--- DATA RECORDS ---
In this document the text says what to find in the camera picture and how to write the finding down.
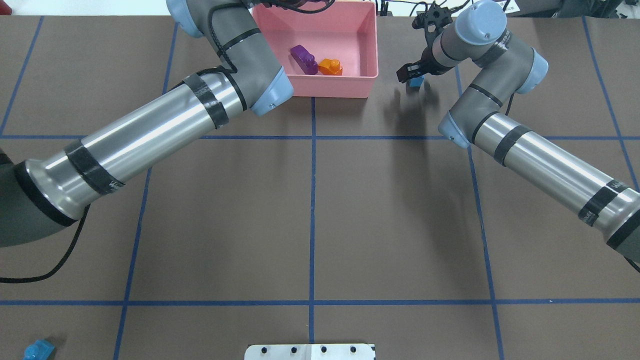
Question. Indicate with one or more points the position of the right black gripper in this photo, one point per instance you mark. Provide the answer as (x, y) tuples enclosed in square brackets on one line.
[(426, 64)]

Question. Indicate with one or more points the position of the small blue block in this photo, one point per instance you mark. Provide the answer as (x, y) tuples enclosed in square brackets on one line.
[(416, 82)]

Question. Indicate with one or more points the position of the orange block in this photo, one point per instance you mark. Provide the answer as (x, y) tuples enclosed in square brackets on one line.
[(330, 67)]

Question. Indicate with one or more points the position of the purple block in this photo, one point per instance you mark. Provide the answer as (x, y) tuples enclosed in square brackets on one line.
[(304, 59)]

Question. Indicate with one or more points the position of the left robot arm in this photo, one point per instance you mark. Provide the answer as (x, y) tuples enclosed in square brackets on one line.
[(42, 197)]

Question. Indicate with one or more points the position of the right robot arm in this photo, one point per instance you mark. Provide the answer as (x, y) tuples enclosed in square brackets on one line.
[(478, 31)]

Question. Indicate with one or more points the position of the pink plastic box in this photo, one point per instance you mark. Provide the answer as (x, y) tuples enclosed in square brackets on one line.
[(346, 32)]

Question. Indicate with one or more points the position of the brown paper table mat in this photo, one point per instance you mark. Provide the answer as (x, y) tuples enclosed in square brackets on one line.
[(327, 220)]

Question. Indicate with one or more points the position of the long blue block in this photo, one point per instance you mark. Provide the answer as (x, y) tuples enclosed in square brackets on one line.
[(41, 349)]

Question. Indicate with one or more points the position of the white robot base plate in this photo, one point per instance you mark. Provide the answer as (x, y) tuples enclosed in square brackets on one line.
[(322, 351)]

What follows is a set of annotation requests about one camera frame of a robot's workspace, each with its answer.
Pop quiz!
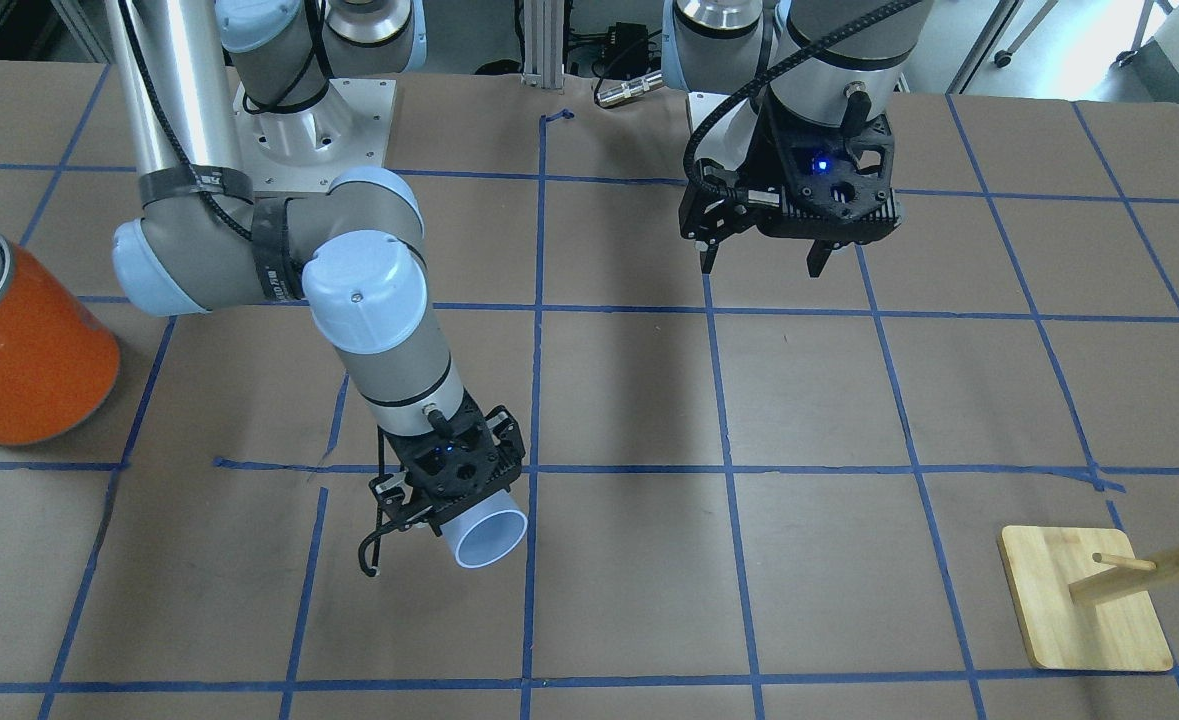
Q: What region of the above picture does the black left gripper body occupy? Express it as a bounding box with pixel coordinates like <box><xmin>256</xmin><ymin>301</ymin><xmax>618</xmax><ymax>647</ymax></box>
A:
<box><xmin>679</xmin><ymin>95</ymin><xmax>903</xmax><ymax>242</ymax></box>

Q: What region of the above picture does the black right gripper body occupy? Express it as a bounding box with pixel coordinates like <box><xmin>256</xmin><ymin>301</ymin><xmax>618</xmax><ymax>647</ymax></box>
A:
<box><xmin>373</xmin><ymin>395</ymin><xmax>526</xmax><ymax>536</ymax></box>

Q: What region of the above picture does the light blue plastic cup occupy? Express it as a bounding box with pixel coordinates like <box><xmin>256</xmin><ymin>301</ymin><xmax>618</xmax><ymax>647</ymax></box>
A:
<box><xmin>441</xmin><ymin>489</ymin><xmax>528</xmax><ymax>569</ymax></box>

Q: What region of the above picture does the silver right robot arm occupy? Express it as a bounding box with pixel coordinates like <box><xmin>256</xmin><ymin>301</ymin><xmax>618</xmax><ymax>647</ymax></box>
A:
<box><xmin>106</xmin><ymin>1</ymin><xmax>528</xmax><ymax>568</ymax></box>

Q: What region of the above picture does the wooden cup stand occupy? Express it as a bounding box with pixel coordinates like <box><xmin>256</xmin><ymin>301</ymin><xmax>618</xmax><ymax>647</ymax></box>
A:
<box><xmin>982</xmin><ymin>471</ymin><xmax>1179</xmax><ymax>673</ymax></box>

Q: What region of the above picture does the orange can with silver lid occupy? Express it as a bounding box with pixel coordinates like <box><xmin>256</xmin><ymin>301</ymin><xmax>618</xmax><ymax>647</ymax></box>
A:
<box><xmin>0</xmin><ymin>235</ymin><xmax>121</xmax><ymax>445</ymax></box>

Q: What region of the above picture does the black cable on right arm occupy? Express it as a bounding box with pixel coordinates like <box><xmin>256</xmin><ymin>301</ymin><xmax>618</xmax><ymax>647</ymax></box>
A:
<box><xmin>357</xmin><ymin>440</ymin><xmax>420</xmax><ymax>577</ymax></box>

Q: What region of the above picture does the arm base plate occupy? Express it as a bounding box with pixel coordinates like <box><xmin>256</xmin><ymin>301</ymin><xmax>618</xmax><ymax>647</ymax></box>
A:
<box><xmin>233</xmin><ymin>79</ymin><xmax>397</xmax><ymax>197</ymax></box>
---
● WORK REQUEST
If a line of the listing contains the word "silver", count it; then give the total and nothing else.

● RESPONSE BELOW
2